Nicht früher — länger!

08.02.200808.03.2015

Was lese ich da wieder Bahnbrechendes bei telepolis:

Der auf den ersten Blick vielleicht einleuchtenden Vorstellung, dass man nur früher mit dem Lernen anfangen müsse, um die Kinder klüger zu machen, versetzt nun eine britische Studie einen Dämpfer. Belege dafür gebe es keine.

Nun, meine Damen und Herren Kultusminister: auch mit einem durchschnittlichen Verstand ausgestattete Menschen wissen — sofern sie denn selbst Kinder haben oder welche betreuen — dass Kinder sich entwickeln. Und zwar weltweit in etwa dem selben Tempo.
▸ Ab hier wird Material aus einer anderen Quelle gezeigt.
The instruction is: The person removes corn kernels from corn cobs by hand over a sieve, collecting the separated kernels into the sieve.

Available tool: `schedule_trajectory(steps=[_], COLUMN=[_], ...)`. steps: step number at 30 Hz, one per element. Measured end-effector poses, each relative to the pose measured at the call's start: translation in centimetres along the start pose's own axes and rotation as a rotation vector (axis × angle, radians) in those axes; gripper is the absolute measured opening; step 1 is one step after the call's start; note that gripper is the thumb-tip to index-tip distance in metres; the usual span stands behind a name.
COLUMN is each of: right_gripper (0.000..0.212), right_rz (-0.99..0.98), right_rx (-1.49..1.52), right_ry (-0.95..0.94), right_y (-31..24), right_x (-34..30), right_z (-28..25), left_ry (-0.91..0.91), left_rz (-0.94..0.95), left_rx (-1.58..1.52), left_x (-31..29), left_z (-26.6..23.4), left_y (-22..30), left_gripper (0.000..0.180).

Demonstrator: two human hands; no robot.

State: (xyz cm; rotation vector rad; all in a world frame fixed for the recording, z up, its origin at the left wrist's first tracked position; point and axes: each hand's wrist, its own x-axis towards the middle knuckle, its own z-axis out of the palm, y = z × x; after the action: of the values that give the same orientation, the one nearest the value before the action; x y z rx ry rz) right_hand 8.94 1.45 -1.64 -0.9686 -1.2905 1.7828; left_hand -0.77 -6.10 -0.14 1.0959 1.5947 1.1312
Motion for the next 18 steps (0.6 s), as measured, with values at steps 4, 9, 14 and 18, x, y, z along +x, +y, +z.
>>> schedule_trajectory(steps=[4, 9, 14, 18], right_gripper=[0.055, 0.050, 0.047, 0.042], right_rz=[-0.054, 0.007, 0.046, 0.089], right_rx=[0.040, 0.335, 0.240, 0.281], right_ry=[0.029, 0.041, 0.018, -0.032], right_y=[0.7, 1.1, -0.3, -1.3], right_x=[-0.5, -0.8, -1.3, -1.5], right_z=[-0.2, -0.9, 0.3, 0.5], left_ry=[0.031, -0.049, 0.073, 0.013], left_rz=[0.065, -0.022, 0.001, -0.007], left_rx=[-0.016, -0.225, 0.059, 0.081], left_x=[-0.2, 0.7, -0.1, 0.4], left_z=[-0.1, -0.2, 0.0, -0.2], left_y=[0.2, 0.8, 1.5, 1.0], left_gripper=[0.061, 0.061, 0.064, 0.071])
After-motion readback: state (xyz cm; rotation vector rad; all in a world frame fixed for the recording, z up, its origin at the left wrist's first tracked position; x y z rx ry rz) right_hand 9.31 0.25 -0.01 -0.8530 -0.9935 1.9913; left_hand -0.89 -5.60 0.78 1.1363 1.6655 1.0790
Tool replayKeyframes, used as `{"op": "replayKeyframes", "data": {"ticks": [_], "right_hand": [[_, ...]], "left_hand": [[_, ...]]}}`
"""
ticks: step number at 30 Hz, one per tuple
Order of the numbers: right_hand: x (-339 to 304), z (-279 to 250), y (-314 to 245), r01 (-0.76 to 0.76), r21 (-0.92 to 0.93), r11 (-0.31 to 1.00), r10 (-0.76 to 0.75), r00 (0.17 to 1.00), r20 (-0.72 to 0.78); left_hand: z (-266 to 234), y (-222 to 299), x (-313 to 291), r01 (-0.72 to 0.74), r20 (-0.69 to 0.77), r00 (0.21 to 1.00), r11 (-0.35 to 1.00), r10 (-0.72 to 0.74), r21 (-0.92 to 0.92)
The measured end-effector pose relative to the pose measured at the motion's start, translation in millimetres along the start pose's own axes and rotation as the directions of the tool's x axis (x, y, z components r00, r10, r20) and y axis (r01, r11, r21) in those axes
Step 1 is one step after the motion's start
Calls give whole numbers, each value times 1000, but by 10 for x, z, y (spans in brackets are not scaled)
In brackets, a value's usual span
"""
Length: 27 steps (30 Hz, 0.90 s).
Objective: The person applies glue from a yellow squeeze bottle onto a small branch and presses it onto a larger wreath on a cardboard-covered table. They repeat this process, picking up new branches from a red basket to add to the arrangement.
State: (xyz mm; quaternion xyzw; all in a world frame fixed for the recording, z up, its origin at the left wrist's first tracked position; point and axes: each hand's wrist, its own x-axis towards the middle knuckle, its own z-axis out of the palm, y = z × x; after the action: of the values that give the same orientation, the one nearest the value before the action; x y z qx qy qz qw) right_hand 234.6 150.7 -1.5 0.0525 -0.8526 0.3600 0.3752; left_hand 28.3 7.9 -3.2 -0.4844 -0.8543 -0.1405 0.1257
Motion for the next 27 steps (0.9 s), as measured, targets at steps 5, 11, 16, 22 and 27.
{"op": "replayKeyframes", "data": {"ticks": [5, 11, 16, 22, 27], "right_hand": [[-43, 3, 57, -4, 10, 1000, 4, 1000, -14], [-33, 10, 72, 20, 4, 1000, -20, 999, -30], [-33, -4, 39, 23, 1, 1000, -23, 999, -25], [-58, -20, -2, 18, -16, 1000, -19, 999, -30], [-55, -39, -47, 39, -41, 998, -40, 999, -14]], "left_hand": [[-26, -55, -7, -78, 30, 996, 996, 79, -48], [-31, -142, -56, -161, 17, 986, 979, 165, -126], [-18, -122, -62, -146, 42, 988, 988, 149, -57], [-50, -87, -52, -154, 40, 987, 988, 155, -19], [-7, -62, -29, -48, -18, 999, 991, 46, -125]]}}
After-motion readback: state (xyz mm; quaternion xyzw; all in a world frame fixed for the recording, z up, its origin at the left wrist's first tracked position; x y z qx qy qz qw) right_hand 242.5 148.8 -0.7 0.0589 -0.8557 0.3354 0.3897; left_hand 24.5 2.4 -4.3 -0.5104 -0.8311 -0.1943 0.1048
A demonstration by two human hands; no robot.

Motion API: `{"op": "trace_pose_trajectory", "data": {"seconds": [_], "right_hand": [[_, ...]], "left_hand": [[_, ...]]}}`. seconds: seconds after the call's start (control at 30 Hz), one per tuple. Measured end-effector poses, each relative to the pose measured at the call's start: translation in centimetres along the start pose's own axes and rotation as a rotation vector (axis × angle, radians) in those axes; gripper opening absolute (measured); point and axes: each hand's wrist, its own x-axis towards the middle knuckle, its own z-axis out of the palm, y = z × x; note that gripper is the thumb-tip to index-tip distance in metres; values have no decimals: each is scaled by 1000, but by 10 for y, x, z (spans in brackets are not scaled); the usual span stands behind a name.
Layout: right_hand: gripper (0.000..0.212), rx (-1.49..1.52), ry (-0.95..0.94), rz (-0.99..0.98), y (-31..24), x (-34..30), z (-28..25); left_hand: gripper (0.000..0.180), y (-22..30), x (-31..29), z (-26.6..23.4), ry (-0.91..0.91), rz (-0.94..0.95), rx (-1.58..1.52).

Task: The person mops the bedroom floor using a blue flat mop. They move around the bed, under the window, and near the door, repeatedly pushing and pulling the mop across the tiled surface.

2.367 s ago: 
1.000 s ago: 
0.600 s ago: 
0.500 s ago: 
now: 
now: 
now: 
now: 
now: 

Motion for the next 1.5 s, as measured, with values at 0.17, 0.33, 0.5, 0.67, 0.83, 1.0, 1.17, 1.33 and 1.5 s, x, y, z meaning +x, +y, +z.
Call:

Das ist der Entwicklung des menschlichen Verstands geschuldet, den man nicht wie eine Computerfestplatte einfach zustopfen muss, nur damit dadurch das Wissen oder gar die Intelligenz steigt ((Letzteres funktioniert entgegen einer weit verbreiteten technokratischen Ansicht noch nicht mal mit Computern.)).
Alle Kinder lernen innerhalb eines klar bestimmbaren Zeitfensters in einer bestimmten Reihenfolge, die Welt zu begreifen und Zusammenhänge zu verstehen. Dazu brauchen sie Anleitung, die ihnen entwicklungsgerecht Möglichkeiten dazu bietet. Schule ist eine westlich-europäische Errungenschaft, in der es unter anderem auch darum geht, die westliche Zivilisation aufzunehmen, um in ihr leben zu können. Dazu zählen die berühmten Grundfertigkeiten wie Rechnen, Schreiben oder Lesen. Aber auch diese Grundfertigkeiten sind keineswegs ubiquitär. Ein mongolischer Schäfer muss nicht unbedingt schreiben können. In seiner Kultur sind andere Faktoren mitunter wichtiger — Kenntnisse über das Wetter, die Bodenbeschaffenheit, die Topografie, das Klima.
So ähnlich gilt das auch bei uns: Kinder benötigen, um überhaupt in der Schule mithalten zu können, einen Vorrat an Grundkenntnissen, den sie in den ersten sechs Lebensjahren erwerben. Und zwar erstaunlicherweise wirklich sechs Jahren. Keine vier oder acht. Ein Kind mit vier Jahren in die Schule zu stecken, ist völliger Blödsinn, weil es eben noch nicht über ausreichende Konzentration verfügt, über die erforderlichen motorischen Fähigkeiten und die Verknüpfungsfähigkeit. Das lernen sie ja erst gerade.
Um intelligentere Kinder zu bekommen, muss man sie vielleicht länger unterrichten, aber bestimmt nicht früher.